North Myrtle Beach passes first reading of paid parking ordinance; majority of parking remains free

North Myrtle Beach passes first reading of paid parking ordinance; majority of parking remains free

NORTH MYRTLE BEACH, SC (WMBF) – The City of North Myrtle Beach passed the first reading of an ordinance that would establish paid public parking at certain city-owned lots, but this will not create paid parking in all of the city, city leaders said.

The plan is to make the beach access parking lots at 3rd Avenue North, 4th Avenue North and 3rd Avenue South paid parking lots, costing $1 per hour, because the lots are currently being used by hotel employees, North Myrtle Beach Spokesperson Pat Dowling explained.

"This is just a situation we must get a handle on," Mayor Marilyn Hatley said.

City leaders said employees from neighboring hotels, such as Avista Resort and Peppertree, are parking in the oceanfront lots, taking up spaces for people to park who are headed to the beach.

"These lots are for beach parking," Mayor Hatley said. "When people come and to go to the beach and our locals who live here want to go to the beach, there's no parking."

The city has received complaints from people who have had difficulty finding parking spaces in oceanfront lots and have had to park across the street instead.

"These cars sit there all day long," Mayor Hatley said.

The goal is to encourage employees to park in their company-owned parking lots and free up space for tourists.

"What we're really introducing is turnover," Dowling said. "Are they going to want to spend $8 to $10 a day or are they going to say, 'You know what, I'll just park across the street in the free public parking lot?'"

Dowling said this was an issue several years ago at the Wyndham on Ocean Drive, so the city made the lot at 4th Avenue South paid parking.

"It's worked out pretty well," he said. "We're really looking to introduce fairness."

The general manager of Avista Resort said employees are only allowed to park in the oceanfront lots during the off season. He said during the tourist season, they have to park in the upper levels of the hotel's deck across the street or in the other lots over on the other side of the street. He also said the public can park in the hotel's parking deck, so they actually help to provide parking. Plus, he said the free parking in the oceanfront lots is useful to hotel guests, who are tourists, when they're checking in and out of the hotel.

He also said both tourism and residential development have continued to grow, requiring more parking.

The ordinance gives the city manager the ability to establish paid parking in other areas of North Myrtle Beach, but Dowling said that would have to go through city council.

"He doesn't have to go back each council meeting and say, 'I want an ordinance on this street end,' or whatever, but he's obviously employed by seven people, city council," he said. "He's not going to do anything without consulting with them. They give him his marching orders. It just makes it a whole lot easier to plan out for the future."

The ordinance itself justifies the paid parking because the beaches are a primary attraction for most tourists and visitors to the city, North Myrtle Beach continues to grow, acquiring additional land for public parking lots and facilities will add to the limited amount of parking currently available, and paid parking will create a revenue stream for the city to acquire additional land for parking lots and facilities.

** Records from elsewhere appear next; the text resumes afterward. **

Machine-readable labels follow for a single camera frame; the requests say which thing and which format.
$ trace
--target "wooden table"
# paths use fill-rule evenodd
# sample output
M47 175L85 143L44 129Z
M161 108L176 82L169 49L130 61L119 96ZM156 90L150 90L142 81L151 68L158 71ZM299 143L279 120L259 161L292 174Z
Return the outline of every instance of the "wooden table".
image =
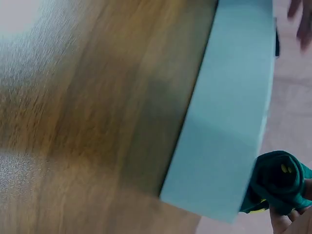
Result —
M194 233L157 196L215 0L25 2L0 23L0 232Z

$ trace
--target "dark green cloth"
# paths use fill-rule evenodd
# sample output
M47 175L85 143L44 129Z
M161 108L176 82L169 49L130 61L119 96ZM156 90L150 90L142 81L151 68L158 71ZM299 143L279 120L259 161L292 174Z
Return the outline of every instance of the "dark green cloth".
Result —
M305 178L312 178L312 171L285 151L259 156L240 211L268 209L271 204L281 215L288 215L312 205L302 197Z

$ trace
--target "beige floor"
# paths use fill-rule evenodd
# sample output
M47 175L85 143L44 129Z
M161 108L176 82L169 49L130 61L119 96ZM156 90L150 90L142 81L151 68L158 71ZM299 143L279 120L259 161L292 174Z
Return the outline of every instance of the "beige floor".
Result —
M295 38L300 16L287 20L288 0L275 0L281 41L270 116L262 152L283 149L312 168L312 48L300 53ZM271 234L268 212L240 214L233 225L202 218L197 234Z

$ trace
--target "hand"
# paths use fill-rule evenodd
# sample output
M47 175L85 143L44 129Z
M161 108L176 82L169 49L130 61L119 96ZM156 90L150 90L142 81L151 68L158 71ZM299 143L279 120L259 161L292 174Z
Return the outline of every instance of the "hand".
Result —
M300 41L301 49L306 50L312 41L312 0L291 0L288 18L294 18L301 2L303 3L303 11L297 38Z
M312 179L306 179L304 198L312 200ZM279 215L270 207L271 223L274 234L309 234L312 233L312 207L300 212L293 210L288 216Z

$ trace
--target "light blue foam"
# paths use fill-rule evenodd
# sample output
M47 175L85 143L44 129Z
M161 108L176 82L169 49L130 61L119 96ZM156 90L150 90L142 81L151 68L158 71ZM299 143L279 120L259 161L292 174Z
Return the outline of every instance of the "light blue foam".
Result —
M259 152L274 58L272 0L220 0L161 200L233 221Z

Mayor Hatley said the goal for the city is to retain free parking.

"I feel like our citizens, they pay their taxes and we would like for them to be able to park free, and it's a friendly beach and we want our tourists to enjoy the beach," she said. "If there's any way possible to keep from charging, that's what we're going to do."

She said the city is hoping a bill will be introduced in the South Carolina Legislature this upcoming session to allow the city to have a one percent sales tax to buy additional parking and pay for other necessary services for the city, such as beach renourishment.

She points out free lots are still available near the lots that could become paid parking if the ordinance passes second reading.

"There's a big huge parking lot directly across the street from where the paid parking is going in," she said. "There's a lot of street end parking. There's a lot of other parking and it's going to be absolutely free to go to those areas."

North Myrtle Beach Finance Director Randy Wright said the paid parking would likely be instituted January 2, if it passes second reading, in the lots at 3rd and 4th Avenues North.

However, the parking spaces in the lot at 3rd Avenue South are going to be reconfigured before it becomes a lot that requires payment, he said.

City council also passed the first reading of an ordinance to change from the pay and display method of payment for city parking in lots requiring payment to a payment app called Passport Parking, which city staff told council members saves the city money by not requiring installation of a payment machine in the lots that could become paid parking lots.

The free app will be able to be accessed by a cell phone or tablet to pay for parking or by a phone number if the user doesn't have a smart device.

City council also passed the first reading Monday night of an ordinance to allow booting for vehicles deemed public nuisances on public property, which are vehicles that have $75 or more of traffic or parking citations. The owner will then be required to pay outstanding citations before the vehicle is released.